▸ **WHAT THE EXERCISE ASKS**
Using the listing that follows, return every line with the word "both".

▸ **INFORMATION SUPPLIED**

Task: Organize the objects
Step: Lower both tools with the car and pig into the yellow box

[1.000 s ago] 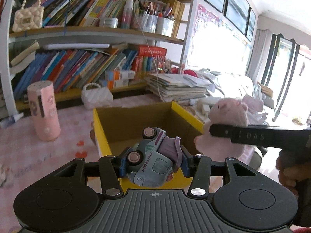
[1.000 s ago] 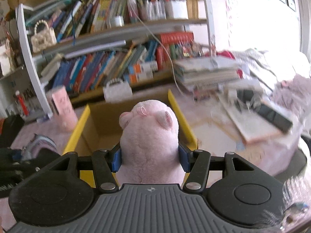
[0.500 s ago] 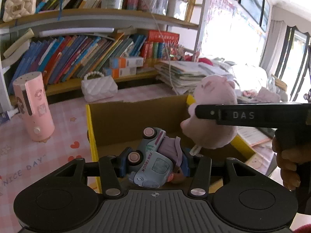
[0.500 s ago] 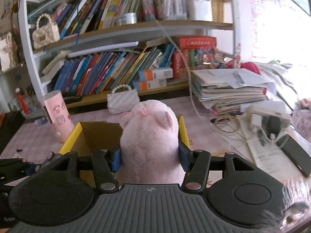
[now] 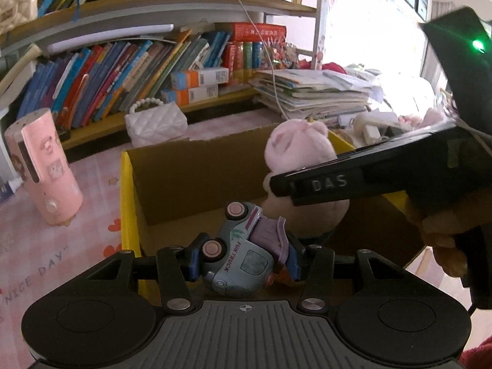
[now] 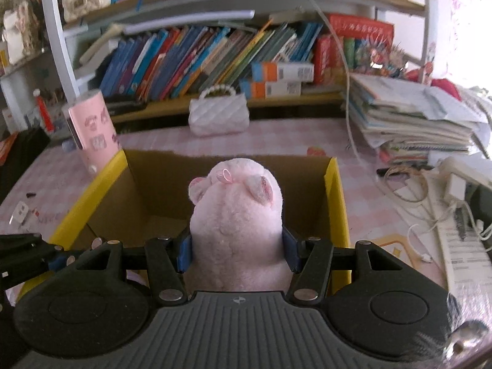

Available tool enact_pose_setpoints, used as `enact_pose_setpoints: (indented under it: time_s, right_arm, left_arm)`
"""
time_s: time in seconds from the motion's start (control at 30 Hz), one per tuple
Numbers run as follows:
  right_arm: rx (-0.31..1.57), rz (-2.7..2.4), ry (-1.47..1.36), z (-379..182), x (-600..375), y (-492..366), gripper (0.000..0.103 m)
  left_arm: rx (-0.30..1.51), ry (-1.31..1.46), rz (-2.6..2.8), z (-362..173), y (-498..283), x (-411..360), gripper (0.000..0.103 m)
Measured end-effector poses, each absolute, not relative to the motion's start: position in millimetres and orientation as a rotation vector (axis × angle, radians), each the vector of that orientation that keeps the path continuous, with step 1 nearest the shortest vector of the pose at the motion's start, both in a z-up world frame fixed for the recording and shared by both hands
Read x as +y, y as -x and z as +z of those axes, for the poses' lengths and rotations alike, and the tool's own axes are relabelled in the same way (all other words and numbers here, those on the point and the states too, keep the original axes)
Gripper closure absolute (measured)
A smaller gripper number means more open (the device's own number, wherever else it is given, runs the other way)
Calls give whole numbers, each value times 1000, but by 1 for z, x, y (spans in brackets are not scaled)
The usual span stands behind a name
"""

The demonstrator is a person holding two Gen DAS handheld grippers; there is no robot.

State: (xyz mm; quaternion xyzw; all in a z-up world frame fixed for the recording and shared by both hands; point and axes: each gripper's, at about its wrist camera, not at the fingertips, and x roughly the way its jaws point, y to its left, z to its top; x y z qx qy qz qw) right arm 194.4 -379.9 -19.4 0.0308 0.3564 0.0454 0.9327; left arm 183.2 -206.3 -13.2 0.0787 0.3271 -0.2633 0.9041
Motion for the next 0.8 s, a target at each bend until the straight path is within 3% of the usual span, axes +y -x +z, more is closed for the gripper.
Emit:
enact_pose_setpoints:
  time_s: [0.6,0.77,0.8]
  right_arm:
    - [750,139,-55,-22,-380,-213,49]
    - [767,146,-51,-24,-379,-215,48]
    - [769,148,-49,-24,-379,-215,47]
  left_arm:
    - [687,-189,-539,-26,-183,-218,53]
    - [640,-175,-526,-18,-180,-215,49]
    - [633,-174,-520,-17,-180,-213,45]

▸ **RESPONSE BOX**
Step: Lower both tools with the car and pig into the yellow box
Measured end-effector poses, each absolute, not relative to the motion's start: position in millimetres and orientation as a rotation vector (axis × angle, radians), each the vector of that orientation that keeps the path continuous, with step 1 nearest the shortest vector of the pose at the motion's start, both in a z-up world frame fixed for the recording and shared by both hands
State: (xyz mm; quaternion xyzw; all in a z-up world frame fixed for the recording and shared by both hands; point and axes: each gripper's, at about its wrist camera, not at the fingertips, and x roughly the way its jaws point, y to its left, z to its top; x y z qx qy qz qw) right arm 194.4 -379.9 -19.4 0.0308 0.3564 0.0454 0.9327; left arm 183.2 -206.3 -13.2 0.0787 0.3271 -0.2633 0.9041

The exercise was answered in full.